Allarme criminalità: furti in abitazione, numeri da assedio. "Tanta rabbia e paura"

Al Podere dell’Angelo di Vergiano si sono riunite 140 persone : "Crediamo che ci siano bande specializzate, non ne possiamo più". Promossa una raccolta firme che sarà inviata alle forze dell’ordine

Rimini, 6 dicembre 2023 – A rovinare il Natale di diversi riminesi, con largo anticipo, ci hanno già pensato loro: i topi d’appartamento. Come da tradizione, l’arrivo delle festività porta con sé una nuova ondata di furti in case, villette, condomini e negozi, dal centro storico passando per l’entroterra.

Furti nelle case, allarme criminalità
Furti nelle case, allarme criminalità

Nel mirino, negli ultimi dieci giorni, sono finiti soprattutto i quartieri residenziali di Vergiano, Spadarolo e San Lorenzo, zone che sono state prese di mira dai soliti ignoti che hanno messo a segno vari colpi alla ricerca di denaro contante, preziosi e gioielli, in alcuni casi con gli inquilini presenti all’interno dell’abitazione, o sono stati protagonisti di tentativi di effrazione andati a vuoto.

Se è vero che i dati a livello provinciale dimostrano che negli ultimi anni il trend dei furti in casa è in costante diminuzione, mentre polizia di Stato e carabinieri sono impegnati in controlli quotidiani e in attività di pattugliamento delle vie più a rischio, tra i riminesi continua a serpeggiare la preoccupazione.

Lo si è percepito chiaramente l’altra sera, al Podere dell’Angelo di Vergiano, dove si sono riunite circa 140 persone facenti parte di un gruppo WhatsApp per il controllo del vicinato che conta al momento 250 iscritti.

"Nelle ultime settimane – spiega Marco Succi, portavoce del gruppo – c’è stata una vera e propria escalation. Siamo molto in ansia, non lo nascondiamo, ma c’è anche tantissima rabbia. La fascia oraria, stando alle testimonianze degli iscritti al nostro gruppo, è quella compresa tra le 16 e le tre di notte. I ladri non si fanno problemi ad entrare anche quando in casa sono presenti i proprietari, magari approfittando del fatto che stanno dormendo. E’ capitato anche che alcune persone, specialmente anziane, venissero chiuse in bagno o in uno stanzino, mentre i malviventi mettevano a soqquadro l’appartamento. Crediamo che dietro ci siano bande specializzate: sono equipaggiate con strumenti di vario genere e agiscono con grande rapidità. Vengono tagliate le inferiate e poi praticati dei fori con dei trapani per aprire porte e finestre e introdursi nell’abitazione".
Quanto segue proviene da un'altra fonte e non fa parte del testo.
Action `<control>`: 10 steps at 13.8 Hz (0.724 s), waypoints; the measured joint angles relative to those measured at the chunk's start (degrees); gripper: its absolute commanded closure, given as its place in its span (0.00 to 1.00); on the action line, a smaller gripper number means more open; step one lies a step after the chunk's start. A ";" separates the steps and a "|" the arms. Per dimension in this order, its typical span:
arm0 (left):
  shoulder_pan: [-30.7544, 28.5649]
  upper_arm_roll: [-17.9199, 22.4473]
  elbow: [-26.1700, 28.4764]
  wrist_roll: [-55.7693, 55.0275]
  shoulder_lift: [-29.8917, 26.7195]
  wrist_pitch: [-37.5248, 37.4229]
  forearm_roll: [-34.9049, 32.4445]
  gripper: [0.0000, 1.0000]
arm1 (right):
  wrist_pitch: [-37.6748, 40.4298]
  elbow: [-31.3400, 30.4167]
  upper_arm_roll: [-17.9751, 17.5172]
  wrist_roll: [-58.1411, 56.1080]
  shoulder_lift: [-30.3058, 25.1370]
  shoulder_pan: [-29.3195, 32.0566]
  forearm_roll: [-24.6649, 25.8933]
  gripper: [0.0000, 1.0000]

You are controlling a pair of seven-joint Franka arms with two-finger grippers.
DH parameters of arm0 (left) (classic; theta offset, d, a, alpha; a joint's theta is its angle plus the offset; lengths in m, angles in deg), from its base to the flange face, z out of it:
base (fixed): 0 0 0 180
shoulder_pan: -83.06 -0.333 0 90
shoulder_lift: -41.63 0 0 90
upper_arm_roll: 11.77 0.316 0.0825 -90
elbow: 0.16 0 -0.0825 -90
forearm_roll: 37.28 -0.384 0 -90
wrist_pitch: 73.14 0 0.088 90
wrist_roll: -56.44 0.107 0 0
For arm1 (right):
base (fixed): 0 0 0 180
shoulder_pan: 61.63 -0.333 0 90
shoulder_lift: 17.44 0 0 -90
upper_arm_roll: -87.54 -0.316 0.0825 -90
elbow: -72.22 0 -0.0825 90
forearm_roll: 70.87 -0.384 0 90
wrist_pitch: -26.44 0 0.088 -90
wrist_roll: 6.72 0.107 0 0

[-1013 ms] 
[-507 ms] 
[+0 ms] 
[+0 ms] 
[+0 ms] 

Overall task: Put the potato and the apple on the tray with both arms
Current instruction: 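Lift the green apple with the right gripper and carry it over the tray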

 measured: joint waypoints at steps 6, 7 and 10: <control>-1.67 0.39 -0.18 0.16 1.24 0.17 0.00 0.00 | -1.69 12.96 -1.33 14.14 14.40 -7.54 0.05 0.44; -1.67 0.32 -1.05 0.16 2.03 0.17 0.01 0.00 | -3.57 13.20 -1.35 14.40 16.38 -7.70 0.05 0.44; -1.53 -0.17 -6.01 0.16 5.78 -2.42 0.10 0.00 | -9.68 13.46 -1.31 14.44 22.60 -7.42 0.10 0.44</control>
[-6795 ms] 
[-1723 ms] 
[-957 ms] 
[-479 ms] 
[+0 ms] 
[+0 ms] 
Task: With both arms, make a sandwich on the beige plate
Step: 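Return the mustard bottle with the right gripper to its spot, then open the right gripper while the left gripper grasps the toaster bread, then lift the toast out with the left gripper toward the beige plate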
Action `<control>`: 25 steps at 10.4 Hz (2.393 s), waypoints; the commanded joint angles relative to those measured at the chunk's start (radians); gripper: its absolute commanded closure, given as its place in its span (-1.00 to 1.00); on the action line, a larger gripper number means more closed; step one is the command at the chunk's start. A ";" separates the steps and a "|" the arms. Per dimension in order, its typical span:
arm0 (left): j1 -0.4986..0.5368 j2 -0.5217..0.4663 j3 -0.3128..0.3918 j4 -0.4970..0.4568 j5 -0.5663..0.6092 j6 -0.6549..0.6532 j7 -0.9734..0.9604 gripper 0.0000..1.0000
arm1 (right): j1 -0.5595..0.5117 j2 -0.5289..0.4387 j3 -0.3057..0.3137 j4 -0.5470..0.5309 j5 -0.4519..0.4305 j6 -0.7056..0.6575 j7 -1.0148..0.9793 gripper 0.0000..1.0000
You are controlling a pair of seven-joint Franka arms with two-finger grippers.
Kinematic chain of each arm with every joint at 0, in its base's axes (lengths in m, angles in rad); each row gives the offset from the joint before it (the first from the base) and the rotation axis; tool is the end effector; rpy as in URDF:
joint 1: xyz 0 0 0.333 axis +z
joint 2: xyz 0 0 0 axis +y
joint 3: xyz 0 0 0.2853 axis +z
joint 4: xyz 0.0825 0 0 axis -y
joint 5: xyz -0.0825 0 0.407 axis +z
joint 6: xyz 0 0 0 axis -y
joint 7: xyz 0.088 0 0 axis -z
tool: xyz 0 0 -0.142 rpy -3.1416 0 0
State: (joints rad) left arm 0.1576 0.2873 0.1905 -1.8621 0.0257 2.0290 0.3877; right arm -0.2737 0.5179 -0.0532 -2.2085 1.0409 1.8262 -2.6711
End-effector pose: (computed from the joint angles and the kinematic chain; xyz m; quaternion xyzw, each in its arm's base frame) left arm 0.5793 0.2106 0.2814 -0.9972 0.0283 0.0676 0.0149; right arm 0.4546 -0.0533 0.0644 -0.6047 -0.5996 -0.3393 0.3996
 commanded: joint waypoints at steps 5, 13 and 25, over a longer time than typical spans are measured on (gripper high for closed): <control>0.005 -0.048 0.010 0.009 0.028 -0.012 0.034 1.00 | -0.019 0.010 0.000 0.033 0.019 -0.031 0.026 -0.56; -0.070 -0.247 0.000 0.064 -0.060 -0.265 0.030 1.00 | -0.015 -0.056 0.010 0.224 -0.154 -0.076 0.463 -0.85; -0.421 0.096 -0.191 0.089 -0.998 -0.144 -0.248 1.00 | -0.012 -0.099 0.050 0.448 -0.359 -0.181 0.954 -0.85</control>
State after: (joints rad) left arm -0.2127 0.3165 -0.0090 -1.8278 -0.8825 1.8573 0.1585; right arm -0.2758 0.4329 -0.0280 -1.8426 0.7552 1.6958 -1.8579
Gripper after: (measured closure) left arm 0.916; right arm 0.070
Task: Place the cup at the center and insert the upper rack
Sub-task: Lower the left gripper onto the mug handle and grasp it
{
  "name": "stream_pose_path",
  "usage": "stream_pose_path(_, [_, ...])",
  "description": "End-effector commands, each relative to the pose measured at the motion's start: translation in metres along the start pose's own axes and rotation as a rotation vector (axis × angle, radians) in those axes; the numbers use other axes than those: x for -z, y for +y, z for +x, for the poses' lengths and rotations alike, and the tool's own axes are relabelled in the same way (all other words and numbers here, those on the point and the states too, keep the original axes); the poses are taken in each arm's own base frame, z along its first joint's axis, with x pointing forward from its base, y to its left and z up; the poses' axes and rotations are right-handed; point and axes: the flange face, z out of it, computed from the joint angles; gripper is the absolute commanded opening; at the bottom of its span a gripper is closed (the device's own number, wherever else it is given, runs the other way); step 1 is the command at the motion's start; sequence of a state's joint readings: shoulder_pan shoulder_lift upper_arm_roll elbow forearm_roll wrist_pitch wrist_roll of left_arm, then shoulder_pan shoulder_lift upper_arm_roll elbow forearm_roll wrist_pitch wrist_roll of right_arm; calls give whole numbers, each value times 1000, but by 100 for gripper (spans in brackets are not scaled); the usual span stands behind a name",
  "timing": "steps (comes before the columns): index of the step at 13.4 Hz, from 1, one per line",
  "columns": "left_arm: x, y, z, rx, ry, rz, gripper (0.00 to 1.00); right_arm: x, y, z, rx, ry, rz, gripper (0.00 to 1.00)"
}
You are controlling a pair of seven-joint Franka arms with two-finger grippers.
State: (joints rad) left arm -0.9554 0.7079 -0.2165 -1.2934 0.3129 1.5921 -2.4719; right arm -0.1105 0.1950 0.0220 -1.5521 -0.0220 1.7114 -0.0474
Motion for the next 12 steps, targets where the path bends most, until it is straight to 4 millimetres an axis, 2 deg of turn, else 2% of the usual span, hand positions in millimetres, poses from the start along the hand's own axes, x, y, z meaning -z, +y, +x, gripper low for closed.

Le zone più battute? "Di recente – continua Succi – abbiamo raccolto parecchie segnalazioni dalle vie Santa Cristina, Rodella, Pradese, Mirandola, Montese e altre ancora".

Ma il fenomeno sembra essere diffuso a macchia di leopardo. Oltre a Rimini, nelle ultime settimane, non sono stati risparmiati nemmeno altri comuni, da Santarcangelo di Romagna a San Giovanni in Marignano, da Bellaria a Coriano.

Carabinieri e polizia di Stato tengono la guardia alta. La raccomandazione, per tutti, è quella di segnalare immediatamente situazioni sospette: prevenzione e monitoraggio costante sono l’arma più efficace contro i ladri.

Ma per i membri del gruppo WhatsApp riunito l’altra sera al Podere dell’Angelo occorre incrementare gli sforzi. "Per questo motivo – conclude Succi – abbiamo lanciato una raccolta firme, che in poche ore ha raggiunto 160 adesioni. La presenteremo alle forze dell’ordine e ai rappresentati delle istituzioni, locali, regionali e nazionali. Ci auguriamo che si possa far qualcosa per rafforzare le azioni di contrasto e repressione".